Task to complete
Using the data below, transcribe exactly everything from the line that contains "In the picture" down to the line that contains "rail bracket at". Include both of those lines and none of the pictures.

Input
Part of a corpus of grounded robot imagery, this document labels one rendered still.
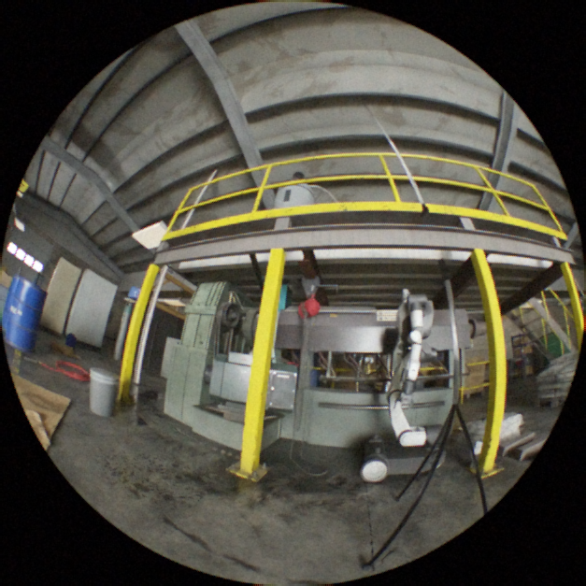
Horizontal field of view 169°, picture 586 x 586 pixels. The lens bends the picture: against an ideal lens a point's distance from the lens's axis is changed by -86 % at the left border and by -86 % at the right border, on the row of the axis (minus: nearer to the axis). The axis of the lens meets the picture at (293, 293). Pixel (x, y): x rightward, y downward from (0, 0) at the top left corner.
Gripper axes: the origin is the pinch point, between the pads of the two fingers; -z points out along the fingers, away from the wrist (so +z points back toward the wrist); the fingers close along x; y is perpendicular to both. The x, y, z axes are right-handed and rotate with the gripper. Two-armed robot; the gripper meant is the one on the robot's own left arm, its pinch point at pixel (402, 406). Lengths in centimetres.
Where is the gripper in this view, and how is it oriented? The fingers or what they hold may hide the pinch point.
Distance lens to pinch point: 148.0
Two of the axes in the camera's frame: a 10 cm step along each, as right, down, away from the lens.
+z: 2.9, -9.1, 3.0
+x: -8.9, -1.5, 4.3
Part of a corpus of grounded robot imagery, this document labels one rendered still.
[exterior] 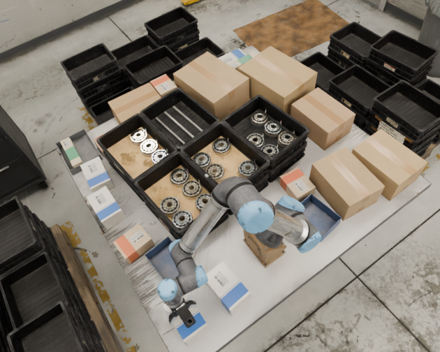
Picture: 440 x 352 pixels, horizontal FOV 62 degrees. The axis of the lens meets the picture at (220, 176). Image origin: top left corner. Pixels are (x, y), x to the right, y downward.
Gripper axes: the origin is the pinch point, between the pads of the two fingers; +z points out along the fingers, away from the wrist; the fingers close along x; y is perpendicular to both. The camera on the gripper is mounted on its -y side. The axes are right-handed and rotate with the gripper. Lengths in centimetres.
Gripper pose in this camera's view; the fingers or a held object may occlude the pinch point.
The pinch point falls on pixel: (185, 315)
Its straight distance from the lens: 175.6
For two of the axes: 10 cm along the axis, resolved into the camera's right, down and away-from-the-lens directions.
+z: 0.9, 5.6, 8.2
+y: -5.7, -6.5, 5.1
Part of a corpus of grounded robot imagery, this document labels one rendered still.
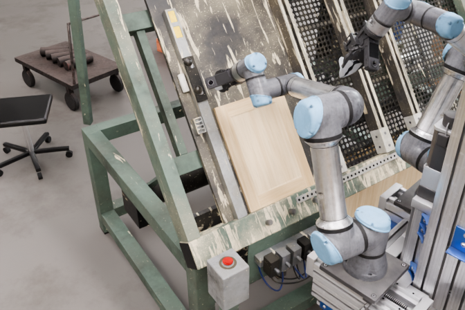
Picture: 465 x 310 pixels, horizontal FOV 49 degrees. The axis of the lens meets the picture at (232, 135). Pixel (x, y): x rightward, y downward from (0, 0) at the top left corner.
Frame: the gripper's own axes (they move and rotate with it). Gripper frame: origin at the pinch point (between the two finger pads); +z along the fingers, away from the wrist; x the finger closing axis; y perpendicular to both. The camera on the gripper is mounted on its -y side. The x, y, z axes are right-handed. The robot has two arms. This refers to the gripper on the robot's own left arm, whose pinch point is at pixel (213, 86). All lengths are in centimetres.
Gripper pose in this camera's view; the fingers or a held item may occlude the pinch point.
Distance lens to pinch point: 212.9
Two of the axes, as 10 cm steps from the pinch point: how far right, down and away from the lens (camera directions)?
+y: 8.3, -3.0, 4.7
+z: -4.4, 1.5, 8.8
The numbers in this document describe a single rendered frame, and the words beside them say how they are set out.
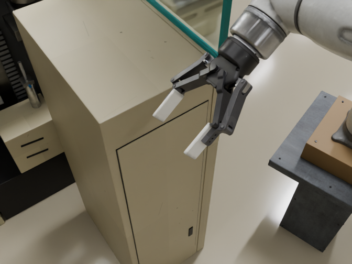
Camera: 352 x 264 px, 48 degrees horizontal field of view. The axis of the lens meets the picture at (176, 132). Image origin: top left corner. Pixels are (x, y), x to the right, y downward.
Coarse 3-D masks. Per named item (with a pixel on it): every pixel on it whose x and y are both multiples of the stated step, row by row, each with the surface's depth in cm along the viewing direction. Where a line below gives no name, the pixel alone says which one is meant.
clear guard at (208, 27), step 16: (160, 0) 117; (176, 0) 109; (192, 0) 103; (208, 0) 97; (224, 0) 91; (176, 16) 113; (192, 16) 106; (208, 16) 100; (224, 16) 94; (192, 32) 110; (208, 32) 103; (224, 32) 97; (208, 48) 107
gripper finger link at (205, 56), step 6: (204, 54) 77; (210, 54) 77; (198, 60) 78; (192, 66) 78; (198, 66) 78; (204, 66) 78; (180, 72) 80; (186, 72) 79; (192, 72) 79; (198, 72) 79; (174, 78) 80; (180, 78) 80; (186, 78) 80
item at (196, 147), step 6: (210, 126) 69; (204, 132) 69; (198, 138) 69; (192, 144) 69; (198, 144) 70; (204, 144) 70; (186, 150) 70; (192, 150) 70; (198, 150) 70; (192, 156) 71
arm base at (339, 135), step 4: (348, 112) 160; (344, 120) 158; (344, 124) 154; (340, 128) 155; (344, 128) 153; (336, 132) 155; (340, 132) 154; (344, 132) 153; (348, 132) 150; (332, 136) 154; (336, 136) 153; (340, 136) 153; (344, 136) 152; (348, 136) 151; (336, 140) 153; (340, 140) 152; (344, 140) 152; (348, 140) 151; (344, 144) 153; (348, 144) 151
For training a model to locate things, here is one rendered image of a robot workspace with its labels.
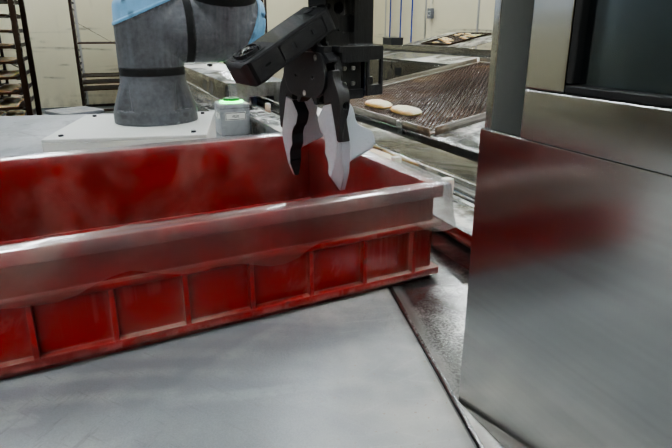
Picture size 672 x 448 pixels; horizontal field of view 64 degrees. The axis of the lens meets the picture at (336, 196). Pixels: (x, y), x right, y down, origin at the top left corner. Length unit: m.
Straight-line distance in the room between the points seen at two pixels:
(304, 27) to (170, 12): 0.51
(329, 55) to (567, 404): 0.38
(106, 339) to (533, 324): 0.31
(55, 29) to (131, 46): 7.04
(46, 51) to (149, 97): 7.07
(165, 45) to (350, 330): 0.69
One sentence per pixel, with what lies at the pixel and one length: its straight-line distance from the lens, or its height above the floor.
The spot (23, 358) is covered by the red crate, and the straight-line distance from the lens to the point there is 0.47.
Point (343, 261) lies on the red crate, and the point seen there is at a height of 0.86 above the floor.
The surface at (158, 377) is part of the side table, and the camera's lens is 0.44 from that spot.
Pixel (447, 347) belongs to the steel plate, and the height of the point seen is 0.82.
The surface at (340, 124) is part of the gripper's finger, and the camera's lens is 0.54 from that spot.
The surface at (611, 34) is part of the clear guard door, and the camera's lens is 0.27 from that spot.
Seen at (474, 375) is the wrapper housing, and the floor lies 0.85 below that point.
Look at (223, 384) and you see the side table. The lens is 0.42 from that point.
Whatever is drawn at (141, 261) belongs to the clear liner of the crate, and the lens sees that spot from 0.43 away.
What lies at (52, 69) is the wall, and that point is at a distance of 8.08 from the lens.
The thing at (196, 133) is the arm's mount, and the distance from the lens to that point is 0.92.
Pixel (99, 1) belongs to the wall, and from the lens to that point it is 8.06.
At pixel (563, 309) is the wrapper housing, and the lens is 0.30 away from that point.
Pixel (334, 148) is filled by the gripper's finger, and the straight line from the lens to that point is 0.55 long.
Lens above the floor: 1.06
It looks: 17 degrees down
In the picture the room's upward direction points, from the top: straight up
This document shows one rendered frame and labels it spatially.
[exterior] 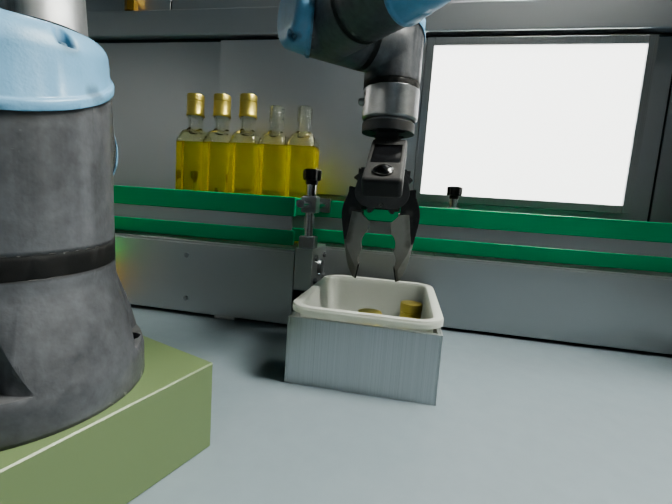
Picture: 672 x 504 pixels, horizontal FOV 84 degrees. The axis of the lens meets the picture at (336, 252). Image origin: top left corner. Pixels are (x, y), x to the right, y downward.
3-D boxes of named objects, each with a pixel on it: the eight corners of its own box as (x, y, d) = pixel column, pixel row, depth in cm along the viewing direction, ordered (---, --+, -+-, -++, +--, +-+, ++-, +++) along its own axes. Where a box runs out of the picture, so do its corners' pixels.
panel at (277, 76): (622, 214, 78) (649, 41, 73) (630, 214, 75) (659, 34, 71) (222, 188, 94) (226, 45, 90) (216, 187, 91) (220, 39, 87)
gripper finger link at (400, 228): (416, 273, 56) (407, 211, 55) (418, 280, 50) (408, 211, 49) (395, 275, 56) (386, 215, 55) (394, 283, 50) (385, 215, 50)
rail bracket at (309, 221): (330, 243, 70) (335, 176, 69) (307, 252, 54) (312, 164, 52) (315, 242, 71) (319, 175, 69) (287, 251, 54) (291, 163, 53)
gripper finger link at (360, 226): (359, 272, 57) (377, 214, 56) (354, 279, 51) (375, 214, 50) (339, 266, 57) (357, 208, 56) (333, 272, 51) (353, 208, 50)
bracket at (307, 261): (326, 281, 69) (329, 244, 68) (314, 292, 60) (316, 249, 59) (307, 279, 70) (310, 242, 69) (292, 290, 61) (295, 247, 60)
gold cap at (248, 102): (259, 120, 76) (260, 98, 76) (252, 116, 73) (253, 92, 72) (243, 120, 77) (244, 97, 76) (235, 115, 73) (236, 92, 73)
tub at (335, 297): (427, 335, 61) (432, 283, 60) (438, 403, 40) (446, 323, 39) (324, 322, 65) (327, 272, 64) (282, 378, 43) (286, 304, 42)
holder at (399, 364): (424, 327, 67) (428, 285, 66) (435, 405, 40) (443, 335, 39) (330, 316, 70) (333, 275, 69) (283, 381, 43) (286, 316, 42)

Reply to the exercise
In the picture the room's upward direction points, from the top: straight up
This document shows one rendered frame and labels it spatially.
[exterior] 
Picture: 672 x 504 pixels, horizontal FOV 84 degrees. The axis of the lens meets the picture at (336, 252). Image origin: top left corner. Pixels are (x, y), x to the right, y downward.
3-D boxes of named objects, each with a pixel on it: the eight corners of its own box as (x, y, d) = pixel column, pixel row, depth in cm along the viewing direction, ordered (---, --+, -+-, -++, +--, +-+, ++-, +++) along its own axes. Where a box runs out of the picture, so do its corners' pixels.
panel at (277, 76): (622, 214, 78) (649, 41, 73) (630, 214, 75) (659, 34, 71) (222, 188, 94) (226, 45, 90) (216, 187, 91) (220, 39, 87)
gripper finger link at (400, 228): (416, 273, 56) (407, 211, 55) (418, 280, 50) (408, 211, 49) (395, 275, 56) (386, 215, 55) (394, 283, 50) (385, 215, 50)
rail bracket at (309, 221): (330, 243, 70) (335, 176, 69) (307, 252, 54) (312, 164, 52) (315, 242, 71) (319, 175, 69) (287, 251, 54) (291, 163, 53)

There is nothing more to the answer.